Retype the following data exactly, but leave its pictures out.
..............................
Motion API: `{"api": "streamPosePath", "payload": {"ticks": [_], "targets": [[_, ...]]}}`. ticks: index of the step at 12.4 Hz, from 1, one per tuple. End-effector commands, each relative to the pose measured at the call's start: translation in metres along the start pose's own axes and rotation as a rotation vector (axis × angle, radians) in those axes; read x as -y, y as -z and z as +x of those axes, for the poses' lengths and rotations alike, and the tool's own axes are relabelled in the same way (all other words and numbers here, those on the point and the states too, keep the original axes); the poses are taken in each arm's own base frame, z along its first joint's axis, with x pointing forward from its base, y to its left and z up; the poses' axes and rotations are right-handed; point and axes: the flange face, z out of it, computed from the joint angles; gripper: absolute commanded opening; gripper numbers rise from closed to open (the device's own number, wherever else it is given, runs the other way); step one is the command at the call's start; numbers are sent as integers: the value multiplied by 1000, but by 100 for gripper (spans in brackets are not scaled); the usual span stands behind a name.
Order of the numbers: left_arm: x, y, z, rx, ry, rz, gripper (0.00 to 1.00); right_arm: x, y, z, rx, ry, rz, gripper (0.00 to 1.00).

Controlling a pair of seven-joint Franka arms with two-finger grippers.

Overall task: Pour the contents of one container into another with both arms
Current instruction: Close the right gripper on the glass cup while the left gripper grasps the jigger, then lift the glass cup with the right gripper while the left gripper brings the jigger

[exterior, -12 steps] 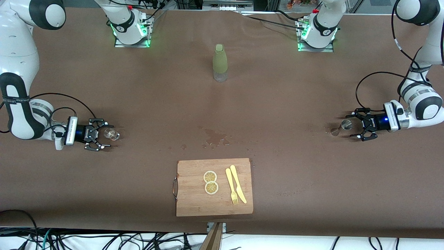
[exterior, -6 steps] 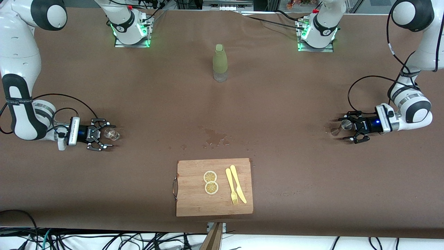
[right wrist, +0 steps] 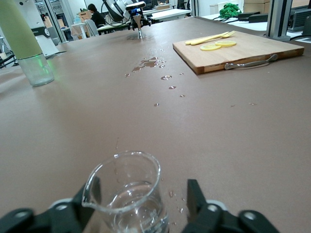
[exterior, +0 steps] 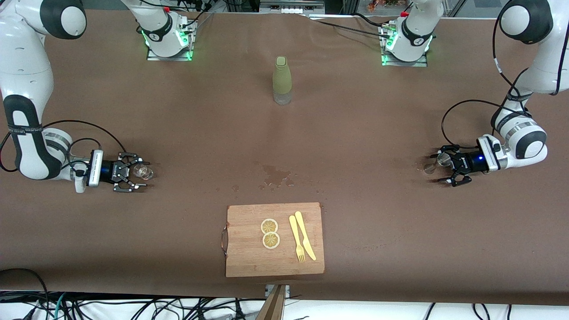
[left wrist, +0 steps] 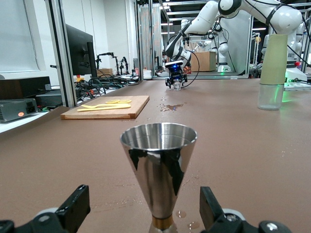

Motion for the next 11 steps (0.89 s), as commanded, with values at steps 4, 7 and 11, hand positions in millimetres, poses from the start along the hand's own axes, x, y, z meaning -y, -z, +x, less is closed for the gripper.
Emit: {"api": "streamPosePath", "payload": {"ticks": [4,7,11], "targets": [[1,-17,-7,-50,-35,-1,77,-5,-4,-1,-7,13,-10,64],[3,-22,-6,-50,-36,-8,59,-5,-5,0,-4,8,-8,59],[3,-23,-6,-53,-38,-8,29,-8,-8,7,-1,9,-1,46]]}}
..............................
Result for this exercise:
Motion API: `{"api": "streamPosePath", "payload": {"ticks": [_], "targets": [[_, ...]]}}`. ticks: index of the step at 12.4 Hz, from 1, one per tuple. End-effector commands, each relative to the pose measured at the call's start: translation in metres along the start pose's own axes and rotation as a rotation vector (axis × angle, radians) in those axes; read x as -y, y as -z and z as +x of those axes, for the poses' lengths and rotations alike, and the tool's own axes are relabelled in the same way (all other words and numbers here, those on the point and the states too, keep the original axes); the poses are taken in each arm's own base frame, z along its first joint's axis, with x pointing forward from its base, y to its left and z up; the poses' axes and rotations are right-handed; point and axes: the flange face, z out of it, computed from the joint angles; gripper: absolute commanded opening; gripper numbers rise from closed to open (the device's own number, wherever else it is given, runs the other way); step one is the command at the call's start; numbers are sent as integers: the value multiplied by 1000, but by 100 for gripper (spans in brackets are not scaled); the usual span stands behind a name.
Order of the numbers: left_arm: x, y, z, rx, ry, rz, gripper (0.00 to 1.00); right_arm: x, y, z, rx, ry, rz, gripper (0.00 to 1.00).

Controlling a pair of seven-joint Franka arms with two-finger grippers.

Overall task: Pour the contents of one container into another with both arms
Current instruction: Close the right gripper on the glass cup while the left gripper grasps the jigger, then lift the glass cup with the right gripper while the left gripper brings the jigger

[exterior, -12 steps] 
[exterior, -6 steps] 
[right wrist, +0 steps] 
[exterior, +0 steps] 
[left wrist, +0 steps] 

Motion for the next 11 steps (0.89 s), as commanded, with values at steps 4, 7 and 11, hand positions in millimetres, poses from the start along the hand's own axes, x, y, z meaning -y, -z, +x, less is closed for the gripper.
Emit: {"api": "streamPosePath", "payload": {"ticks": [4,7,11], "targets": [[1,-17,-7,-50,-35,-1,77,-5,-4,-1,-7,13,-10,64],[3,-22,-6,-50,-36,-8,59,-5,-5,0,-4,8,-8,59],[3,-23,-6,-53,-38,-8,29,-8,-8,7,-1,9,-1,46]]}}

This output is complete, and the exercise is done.